ASSIGNMENT
Using the string "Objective" as the key, pull each matching line out of the records below.

MATERIALS PROVIDED
========================================
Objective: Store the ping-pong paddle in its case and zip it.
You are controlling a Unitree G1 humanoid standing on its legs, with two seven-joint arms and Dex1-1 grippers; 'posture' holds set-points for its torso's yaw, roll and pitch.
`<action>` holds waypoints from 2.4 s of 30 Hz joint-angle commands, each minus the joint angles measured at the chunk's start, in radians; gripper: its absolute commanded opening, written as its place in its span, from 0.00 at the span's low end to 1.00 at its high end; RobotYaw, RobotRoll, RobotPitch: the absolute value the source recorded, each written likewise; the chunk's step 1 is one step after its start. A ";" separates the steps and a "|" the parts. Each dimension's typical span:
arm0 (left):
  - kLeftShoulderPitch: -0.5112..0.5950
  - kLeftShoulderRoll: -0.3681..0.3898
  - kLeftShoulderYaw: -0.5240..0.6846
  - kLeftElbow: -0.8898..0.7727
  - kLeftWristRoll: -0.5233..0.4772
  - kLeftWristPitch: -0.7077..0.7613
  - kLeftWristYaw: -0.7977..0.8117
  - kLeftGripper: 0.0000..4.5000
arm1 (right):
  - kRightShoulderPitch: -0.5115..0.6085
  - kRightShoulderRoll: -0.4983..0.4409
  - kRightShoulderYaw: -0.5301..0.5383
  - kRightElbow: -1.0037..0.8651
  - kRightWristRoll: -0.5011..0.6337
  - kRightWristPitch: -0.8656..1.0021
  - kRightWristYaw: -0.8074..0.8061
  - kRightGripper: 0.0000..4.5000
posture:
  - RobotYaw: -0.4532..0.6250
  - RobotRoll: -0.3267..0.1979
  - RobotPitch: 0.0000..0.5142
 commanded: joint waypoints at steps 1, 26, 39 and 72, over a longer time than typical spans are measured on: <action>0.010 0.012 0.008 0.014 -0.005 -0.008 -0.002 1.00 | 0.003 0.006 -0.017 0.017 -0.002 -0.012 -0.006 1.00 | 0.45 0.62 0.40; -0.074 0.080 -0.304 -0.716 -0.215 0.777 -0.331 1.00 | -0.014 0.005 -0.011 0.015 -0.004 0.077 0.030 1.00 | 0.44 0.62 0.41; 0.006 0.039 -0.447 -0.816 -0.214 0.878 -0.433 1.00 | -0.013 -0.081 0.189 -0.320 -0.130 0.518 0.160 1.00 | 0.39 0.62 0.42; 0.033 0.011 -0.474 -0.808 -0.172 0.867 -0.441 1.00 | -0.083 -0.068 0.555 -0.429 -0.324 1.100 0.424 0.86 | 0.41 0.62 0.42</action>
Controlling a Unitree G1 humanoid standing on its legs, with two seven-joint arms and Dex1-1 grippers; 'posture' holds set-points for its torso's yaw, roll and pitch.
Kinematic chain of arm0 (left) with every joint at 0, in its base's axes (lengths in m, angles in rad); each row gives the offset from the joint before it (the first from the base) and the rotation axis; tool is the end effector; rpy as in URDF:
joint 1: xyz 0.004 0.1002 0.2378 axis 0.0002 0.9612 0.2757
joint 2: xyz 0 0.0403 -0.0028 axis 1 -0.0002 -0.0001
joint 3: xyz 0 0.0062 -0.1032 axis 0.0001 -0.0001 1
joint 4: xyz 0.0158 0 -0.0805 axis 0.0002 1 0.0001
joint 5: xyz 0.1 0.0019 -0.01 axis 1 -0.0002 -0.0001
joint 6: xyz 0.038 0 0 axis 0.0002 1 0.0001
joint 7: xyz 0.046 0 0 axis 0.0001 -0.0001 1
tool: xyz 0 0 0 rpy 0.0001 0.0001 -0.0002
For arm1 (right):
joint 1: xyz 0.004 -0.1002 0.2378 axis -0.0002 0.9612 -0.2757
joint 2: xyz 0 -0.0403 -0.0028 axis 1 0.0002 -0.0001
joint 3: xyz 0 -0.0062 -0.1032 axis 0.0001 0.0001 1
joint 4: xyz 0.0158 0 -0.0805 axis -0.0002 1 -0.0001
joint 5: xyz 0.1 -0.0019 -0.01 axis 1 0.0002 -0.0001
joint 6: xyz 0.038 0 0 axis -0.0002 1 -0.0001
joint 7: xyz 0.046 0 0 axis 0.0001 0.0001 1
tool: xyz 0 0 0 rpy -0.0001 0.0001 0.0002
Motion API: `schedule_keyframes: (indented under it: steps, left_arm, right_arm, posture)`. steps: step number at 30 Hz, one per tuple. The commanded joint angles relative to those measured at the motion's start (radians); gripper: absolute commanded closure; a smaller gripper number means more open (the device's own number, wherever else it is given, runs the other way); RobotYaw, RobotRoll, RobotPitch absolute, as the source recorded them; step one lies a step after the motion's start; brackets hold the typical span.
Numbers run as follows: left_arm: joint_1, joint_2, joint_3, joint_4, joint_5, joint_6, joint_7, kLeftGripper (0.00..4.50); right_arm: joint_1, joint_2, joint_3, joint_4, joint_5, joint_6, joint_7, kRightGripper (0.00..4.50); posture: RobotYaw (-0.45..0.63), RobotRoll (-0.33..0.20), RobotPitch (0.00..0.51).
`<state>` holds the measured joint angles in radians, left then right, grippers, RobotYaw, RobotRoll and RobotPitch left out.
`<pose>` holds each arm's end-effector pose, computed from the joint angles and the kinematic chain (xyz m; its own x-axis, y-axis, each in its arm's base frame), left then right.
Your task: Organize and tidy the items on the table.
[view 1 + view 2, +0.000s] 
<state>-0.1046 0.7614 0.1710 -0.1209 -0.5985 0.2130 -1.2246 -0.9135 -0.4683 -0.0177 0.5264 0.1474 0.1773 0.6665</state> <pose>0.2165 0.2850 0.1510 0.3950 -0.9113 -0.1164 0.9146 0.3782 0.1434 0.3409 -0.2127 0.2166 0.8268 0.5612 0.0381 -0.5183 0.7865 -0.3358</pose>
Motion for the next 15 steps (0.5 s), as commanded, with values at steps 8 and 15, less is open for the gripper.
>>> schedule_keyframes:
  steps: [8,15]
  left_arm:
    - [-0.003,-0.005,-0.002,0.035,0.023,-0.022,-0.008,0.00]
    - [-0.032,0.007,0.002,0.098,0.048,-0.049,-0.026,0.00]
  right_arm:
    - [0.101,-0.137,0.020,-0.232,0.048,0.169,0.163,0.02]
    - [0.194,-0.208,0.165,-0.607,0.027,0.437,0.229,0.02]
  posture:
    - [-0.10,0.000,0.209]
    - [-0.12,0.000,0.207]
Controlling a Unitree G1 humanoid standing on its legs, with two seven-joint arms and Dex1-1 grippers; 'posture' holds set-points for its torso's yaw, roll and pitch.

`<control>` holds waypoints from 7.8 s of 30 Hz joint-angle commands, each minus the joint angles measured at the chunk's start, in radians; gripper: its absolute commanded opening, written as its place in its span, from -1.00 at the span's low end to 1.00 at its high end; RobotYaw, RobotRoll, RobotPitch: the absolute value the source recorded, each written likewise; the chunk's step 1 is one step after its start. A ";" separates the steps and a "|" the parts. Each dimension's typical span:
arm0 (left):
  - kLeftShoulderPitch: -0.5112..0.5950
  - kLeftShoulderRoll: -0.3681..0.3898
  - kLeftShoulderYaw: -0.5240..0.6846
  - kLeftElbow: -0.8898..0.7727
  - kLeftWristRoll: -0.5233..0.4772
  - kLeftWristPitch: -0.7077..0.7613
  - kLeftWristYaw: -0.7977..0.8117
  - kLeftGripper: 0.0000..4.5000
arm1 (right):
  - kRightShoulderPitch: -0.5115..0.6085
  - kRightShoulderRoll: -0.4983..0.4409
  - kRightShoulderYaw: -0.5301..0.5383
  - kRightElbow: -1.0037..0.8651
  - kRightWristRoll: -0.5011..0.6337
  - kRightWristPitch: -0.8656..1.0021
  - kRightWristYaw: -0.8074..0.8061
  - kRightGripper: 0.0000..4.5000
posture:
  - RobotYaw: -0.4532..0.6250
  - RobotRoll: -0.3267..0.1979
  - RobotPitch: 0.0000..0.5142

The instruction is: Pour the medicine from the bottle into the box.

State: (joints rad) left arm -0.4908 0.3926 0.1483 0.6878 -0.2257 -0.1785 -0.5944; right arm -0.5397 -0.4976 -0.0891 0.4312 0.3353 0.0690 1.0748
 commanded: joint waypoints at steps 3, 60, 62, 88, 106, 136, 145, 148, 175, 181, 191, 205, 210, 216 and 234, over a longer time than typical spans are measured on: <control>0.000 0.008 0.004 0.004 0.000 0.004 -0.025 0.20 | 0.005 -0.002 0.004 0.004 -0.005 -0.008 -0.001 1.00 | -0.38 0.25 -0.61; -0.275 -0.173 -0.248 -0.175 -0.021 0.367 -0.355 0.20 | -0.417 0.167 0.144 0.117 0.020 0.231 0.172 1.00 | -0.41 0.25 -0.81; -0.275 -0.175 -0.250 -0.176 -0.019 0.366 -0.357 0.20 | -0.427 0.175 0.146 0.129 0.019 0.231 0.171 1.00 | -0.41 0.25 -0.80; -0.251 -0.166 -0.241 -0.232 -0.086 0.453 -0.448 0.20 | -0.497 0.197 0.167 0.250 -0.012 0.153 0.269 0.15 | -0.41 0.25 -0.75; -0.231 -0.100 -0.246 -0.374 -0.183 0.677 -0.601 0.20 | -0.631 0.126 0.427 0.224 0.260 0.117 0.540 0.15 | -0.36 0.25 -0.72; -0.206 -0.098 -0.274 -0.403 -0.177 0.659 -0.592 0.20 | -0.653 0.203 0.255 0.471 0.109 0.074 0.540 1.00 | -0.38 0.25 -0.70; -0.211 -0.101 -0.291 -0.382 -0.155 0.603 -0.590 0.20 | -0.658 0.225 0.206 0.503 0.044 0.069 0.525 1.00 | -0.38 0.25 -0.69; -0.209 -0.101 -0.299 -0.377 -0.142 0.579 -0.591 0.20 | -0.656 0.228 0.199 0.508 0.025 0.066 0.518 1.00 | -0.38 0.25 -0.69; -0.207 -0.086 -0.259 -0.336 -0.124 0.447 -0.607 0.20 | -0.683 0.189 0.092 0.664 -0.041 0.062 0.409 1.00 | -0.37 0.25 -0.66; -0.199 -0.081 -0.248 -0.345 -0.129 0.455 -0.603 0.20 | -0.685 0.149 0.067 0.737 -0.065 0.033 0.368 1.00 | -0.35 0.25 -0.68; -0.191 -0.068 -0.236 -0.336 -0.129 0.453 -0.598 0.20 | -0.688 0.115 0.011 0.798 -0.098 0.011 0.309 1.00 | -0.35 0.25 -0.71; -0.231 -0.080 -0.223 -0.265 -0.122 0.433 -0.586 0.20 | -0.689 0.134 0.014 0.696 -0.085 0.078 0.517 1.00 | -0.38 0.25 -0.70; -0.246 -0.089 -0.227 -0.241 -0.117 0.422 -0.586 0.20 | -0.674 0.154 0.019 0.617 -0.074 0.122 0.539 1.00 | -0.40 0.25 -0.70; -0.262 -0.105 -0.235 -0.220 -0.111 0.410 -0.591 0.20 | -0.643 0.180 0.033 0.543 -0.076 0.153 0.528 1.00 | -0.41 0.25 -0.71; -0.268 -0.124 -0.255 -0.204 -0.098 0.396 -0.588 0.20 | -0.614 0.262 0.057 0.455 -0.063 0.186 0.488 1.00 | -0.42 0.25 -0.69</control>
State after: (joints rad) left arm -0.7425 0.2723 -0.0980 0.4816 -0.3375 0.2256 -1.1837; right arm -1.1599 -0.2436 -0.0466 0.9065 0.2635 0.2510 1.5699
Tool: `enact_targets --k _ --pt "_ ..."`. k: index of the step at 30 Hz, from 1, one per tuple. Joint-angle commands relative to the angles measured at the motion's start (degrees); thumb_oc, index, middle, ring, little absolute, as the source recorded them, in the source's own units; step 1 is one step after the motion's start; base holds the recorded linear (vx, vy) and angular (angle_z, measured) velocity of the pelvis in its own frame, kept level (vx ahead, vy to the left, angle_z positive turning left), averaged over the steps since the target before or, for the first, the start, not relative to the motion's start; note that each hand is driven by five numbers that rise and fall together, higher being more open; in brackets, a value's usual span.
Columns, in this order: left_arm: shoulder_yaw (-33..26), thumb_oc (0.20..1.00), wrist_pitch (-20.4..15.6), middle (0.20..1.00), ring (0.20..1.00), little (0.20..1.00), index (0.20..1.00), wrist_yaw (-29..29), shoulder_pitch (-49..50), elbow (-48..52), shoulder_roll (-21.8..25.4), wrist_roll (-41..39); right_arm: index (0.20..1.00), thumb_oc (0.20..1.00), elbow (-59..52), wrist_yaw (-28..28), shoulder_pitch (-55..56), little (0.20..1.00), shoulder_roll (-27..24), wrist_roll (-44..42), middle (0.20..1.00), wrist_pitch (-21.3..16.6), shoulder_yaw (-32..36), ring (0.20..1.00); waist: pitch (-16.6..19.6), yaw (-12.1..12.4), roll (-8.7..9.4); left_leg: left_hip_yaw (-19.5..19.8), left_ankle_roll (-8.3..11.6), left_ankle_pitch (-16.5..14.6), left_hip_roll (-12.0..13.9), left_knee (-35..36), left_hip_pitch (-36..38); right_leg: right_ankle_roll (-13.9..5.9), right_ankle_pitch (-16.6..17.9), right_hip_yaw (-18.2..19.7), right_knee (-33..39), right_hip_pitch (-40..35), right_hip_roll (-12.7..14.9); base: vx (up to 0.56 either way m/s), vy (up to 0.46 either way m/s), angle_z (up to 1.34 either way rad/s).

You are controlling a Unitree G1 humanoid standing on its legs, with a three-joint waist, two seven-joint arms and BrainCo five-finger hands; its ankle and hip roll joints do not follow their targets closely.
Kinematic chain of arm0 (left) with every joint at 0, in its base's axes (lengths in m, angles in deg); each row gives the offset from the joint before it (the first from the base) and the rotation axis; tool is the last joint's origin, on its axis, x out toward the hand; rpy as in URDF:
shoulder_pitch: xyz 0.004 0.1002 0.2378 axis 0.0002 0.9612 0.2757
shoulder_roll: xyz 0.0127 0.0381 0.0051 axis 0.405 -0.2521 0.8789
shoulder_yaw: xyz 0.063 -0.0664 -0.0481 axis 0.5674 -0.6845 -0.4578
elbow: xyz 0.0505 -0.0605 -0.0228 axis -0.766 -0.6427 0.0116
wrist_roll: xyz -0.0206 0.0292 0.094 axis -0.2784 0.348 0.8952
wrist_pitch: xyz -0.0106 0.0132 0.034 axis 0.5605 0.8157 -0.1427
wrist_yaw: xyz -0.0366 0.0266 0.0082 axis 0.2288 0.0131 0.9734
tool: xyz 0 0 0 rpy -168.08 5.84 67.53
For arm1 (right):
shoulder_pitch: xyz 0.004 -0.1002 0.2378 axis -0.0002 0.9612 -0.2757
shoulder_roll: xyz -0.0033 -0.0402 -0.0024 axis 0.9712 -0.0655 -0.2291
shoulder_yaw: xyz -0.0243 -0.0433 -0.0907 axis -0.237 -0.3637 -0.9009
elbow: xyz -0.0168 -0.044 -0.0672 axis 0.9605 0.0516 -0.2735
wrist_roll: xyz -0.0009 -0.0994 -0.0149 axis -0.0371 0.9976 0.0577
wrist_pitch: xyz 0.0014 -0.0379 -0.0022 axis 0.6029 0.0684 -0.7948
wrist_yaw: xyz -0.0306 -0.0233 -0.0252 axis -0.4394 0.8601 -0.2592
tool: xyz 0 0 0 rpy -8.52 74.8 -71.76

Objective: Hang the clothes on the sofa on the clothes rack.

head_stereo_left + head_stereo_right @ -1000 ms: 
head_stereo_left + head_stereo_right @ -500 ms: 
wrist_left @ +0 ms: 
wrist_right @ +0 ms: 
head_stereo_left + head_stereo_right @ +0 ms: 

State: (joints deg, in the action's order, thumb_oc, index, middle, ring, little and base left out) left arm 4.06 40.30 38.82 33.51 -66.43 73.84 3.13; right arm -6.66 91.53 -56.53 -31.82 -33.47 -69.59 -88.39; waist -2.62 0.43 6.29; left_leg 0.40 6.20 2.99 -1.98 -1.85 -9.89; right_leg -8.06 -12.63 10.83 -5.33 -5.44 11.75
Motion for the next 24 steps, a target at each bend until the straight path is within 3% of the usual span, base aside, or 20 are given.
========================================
EXERCISE ANSWER
Objective: Store the ping-pong paddle in its case and zip it.
Objective: Hang the clothes on the sofa on the clothes rack.

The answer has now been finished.